Se activa la carrera por la energía solar y eólica en Paraguay

El presidente Santiago Peña firmó el Decreto N.º 6034 y puso en marcha la reglamentación de la Ley 7599/2025, normativa que establece un nuevo marco para la generación de energía eléctrica a partir de fuentes renovables no convencionales y que apunta a atraer inversiones privadas, ampliar la matriz energética y responder al creciente consumo interno de electricidad.
Paneles solares. Imagen de referencia.

La disposición reglamenta oficialmente el régimen de modernización de generación eléctrica mediante fuentes no hidráulicas, habilitando mecanismos para la autogeneración, cogeneración y generación distribuida en distintos sectores del país. Con esto, usuarios residenciales, comercios e industrias podrán producir su propia energía y eventualmente inyectar excedentes al Sistema Interconectado Nacional.

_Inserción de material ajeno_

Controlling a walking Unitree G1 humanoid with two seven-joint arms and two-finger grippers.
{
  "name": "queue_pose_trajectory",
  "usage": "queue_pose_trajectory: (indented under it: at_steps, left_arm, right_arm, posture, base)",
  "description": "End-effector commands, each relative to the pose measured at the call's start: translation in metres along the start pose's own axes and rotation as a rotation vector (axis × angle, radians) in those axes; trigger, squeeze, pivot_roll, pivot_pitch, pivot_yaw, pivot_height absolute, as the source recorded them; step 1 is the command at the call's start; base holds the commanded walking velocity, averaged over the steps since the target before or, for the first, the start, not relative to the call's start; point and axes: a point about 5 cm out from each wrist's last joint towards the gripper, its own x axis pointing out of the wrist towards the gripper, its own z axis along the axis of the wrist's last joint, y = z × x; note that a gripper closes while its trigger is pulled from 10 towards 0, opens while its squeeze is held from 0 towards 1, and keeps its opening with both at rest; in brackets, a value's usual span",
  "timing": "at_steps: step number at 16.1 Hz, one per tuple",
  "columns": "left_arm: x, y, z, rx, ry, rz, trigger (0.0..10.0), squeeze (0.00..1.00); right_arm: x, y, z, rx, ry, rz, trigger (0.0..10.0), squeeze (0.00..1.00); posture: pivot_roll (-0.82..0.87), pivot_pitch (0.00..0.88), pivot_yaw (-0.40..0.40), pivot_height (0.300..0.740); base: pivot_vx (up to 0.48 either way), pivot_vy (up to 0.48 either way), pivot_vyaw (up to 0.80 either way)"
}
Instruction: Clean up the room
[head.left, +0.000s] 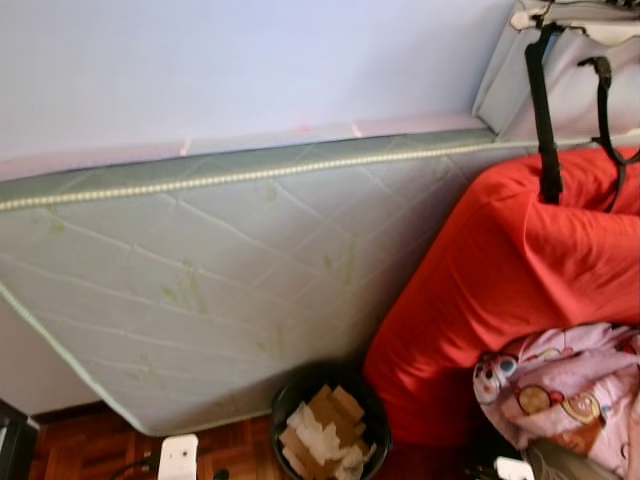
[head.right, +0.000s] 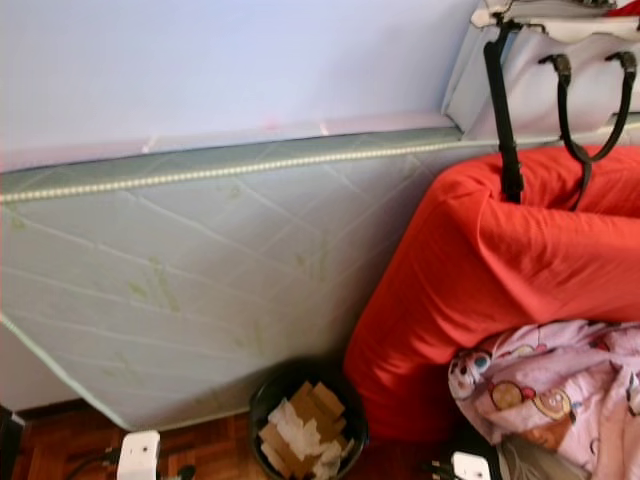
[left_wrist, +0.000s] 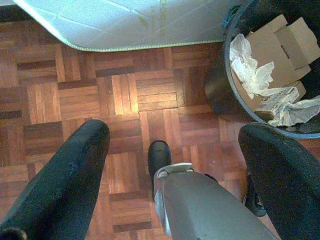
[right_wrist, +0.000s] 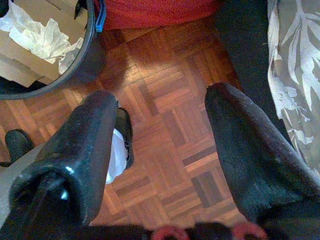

El acto de firma fue encabezado por el mandatario junto al jefe de Gabinete, Javier Giménez, y el asesor jurídico de la Presidencia, Roberto Ilo Moreno. Desde el Ejecutivo remarcaron que la reglamentación busca convertir la ley en una herramienta operativa concreta para impulsar nuevas inversiones y acompañar el aumento sostenido de la demanda energética.

La Administración Nacional de Electricidad (ANDE) destacó que la reglamentación permitirá fomentar proyectos vinculados a energía solar, eólica, biomasa, biogás y geotermia, incorporando tecnologías alternativas para fortalecer la seguridad energética y reducir la dependencia exclusiva de las fuentes hidroeléctricas.

Otro de los puntos centrales del nuevo esquema es que la ANDE queda habilitada para realizar licitaciones destinadas a la compra de energía producida por generadores privados para abastecer el mercado interno. Según las disposiciones establecidas, las empresas adjudicadas deberán constituirse como sociedades anónimas en Paraguay y mantener al menos el 51% de participación accionaria en manos del oferente adjudicado.

La reglamentación llega en medio de un escenario marcado por debates sobre el futuro energético del país, el crecimiento acelerado del consumo eléctrico y las advertencias sobre la necesidad de diversificar las fuentes de generación ante la expansión industrial y tecnológica proyectada para los próximos años.

El Gobierno sostiene que la normativa permitirá acelerar inversiones en infraestructura energética y abrir un nuevo mercado para el sector privado, mientras desde distintos sectores técnicos y empresariales consideran que el desafío principal será garantizar reglas claras, estabilidad jurídica y capacidad de transmisión para sostener el nuevo modelo energético.